Changes in range, growth, and productivity

Climate change is altering the conditions favorable to certain tree species, causing trees to decline or die out in certain regions, shift northward in range, or shift into higher elevation areas.

  • Warmer temperatures and drier conditions are projected to reduce the area suitable for Douglas fir. By the 2060s, 32 percent of the current habitat for Douglas fir is projected to be outside the suitable climate.
  • Pine forests are also likely to face more stress from changing climate conditions. About 85 percent of the current habitat for pine is projected to shift outside the suitable range for one or more pine species.

Forest Strategies to Prepare for a Changing Climate

Forests are critical to Washington’s economy and provide environmental and social benefits to Washington residents. Washington State’s Integrated Climate Response Strategy lays out a roadmap for state and local policymakers and planners to prepare for the unprecedented threats climate change poses to our forests. Preparation strategies include:

  • Conserve and restore healthy forests and increase resistance to fire, pests, and disease.
  • Reduce development pressures and protect forestlands from conversion to developed lands.
  • Maintain and protect forest species and genetic diversity to ensure long-term conservation of forest resources and help buffer against climate impacts.
  • Promote urban forests to help buffer communities from climate impacts, including urban heat island effects, increased pollution, higher water temperatures, severe rainfall, flooding, and erosion.
  • Build capacity and partnerships to monitor and respond to climate hazards.

Taking action now can reduce climate risks, ensure healthy and resilient forests and help maintain Washington’s forest revenues and the economic and environmental benefits they provide.

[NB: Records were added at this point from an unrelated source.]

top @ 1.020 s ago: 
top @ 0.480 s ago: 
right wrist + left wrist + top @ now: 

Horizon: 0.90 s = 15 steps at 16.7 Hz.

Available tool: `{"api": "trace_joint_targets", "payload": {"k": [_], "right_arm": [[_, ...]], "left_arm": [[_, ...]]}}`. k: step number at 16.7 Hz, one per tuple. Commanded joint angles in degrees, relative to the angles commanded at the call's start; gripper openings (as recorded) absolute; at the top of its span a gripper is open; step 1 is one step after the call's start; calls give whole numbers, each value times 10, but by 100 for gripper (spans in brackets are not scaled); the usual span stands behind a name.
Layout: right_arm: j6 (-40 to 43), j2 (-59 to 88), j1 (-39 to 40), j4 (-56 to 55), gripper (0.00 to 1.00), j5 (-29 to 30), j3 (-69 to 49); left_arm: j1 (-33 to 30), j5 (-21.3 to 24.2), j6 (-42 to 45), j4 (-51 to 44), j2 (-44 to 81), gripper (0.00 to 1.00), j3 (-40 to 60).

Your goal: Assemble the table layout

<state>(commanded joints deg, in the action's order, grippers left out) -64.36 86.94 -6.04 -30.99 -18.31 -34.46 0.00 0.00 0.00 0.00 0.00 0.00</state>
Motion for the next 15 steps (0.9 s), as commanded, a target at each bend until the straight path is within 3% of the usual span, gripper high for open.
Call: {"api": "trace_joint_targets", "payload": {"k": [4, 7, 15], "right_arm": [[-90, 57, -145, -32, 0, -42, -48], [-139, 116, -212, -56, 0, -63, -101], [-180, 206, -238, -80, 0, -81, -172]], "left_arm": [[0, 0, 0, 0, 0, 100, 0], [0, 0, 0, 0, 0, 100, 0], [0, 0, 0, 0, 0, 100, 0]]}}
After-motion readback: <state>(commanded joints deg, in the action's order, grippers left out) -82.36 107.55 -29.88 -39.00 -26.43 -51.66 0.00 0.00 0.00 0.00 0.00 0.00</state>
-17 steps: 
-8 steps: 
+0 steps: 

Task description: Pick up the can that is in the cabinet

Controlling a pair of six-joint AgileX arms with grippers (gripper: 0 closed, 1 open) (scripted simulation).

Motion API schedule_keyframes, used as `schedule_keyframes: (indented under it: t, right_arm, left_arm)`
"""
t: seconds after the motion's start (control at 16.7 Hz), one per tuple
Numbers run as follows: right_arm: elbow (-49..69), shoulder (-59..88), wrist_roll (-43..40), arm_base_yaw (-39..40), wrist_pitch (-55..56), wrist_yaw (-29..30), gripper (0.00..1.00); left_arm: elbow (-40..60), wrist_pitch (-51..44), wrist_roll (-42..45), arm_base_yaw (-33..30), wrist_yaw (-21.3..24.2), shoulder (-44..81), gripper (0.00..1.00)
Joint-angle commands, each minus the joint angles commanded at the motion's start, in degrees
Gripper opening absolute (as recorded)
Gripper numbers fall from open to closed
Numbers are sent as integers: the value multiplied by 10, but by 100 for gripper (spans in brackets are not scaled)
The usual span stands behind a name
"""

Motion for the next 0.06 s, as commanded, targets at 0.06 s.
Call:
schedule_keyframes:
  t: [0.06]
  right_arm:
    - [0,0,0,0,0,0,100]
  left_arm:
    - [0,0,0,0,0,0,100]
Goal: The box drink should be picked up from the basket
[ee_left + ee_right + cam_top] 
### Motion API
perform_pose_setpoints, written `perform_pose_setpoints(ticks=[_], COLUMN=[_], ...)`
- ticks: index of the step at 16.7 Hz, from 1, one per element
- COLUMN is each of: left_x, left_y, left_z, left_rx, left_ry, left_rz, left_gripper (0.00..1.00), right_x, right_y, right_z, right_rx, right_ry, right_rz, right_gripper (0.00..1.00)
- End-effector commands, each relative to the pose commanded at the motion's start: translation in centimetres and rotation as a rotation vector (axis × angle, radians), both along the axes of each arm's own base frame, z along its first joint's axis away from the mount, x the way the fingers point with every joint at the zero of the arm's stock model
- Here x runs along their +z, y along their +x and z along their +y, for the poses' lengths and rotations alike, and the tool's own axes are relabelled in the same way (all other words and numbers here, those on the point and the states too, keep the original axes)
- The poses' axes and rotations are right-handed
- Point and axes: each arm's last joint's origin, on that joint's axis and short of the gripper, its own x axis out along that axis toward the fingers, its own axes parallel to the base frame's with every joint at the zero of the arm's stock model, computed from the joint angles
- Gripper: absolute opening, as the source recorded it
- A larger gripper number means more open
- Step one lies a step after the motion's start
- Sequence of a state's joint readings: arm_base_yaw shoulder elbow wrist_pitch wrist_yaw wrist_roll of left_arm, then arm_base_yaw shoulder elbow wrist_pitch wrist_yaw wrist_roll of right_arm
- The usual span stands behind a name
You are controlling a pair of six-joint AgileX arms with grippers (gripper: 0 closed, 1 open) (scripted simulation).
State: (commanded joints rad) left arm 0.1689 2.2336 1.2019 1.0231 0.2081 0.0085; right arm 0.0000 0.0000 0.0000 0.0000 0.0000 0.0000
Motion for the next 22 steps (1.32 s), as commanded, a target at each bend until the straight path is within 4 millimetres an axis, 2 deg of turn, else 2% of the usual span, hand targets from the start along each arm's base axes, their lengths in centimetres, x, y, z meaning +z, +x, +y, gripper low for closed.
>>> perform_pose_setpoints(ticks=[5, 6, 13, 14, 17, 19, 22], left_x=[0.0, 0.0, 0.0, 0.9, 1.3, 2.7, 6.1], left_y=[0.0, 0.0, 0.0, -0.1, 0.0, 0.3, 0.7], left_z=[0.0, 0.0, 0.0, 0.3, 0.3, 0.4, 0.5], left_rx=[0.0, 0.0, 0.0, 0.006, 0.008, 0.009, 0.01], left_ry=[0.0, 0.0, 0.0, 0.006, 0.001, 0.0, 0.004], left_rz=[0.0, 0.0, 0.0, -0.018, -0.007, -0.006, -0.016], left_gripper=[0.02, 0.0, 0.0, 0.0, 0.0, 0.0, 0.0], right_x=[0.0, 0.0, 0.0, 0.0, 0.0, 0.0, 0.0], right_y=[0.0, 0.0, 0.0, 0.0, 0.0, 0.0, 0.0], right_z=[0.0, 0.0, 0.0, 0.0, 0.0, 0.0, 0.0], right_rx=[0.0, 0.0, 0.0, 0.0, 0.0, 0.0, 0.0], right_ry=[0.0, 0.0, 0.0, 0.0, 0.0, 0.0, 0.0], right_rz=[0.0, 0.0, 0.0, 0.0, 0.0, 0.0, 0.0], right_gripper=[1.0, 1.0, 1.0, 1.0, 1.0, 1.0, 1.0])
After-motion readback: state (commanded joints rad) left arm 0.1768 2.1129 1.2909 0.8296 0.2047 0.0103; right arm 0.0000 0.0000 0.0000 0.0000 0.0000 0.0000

Forests and related industries contributed approximately $16 billion to Washington’s economy in 2005 and employed 45,000 people with a total payroll of $2 billion. The economic costs to Washington’s forests from climate-related stresses are likely to be significant.
  • By 2040, the value of lost timber from increased wildfires could reach $171 million per year, and the costs of suppressing wildfires could reach $37 million per year.
  • The infestation of bark beetles in Washington’s forests could cost $29 million per year by 2040 from lost timber revenue.
  • Forests will also be less able to provide valuable goods and services, such as clean water and air, fish and wildlife habitat, renewable energy, and recreation opportunities.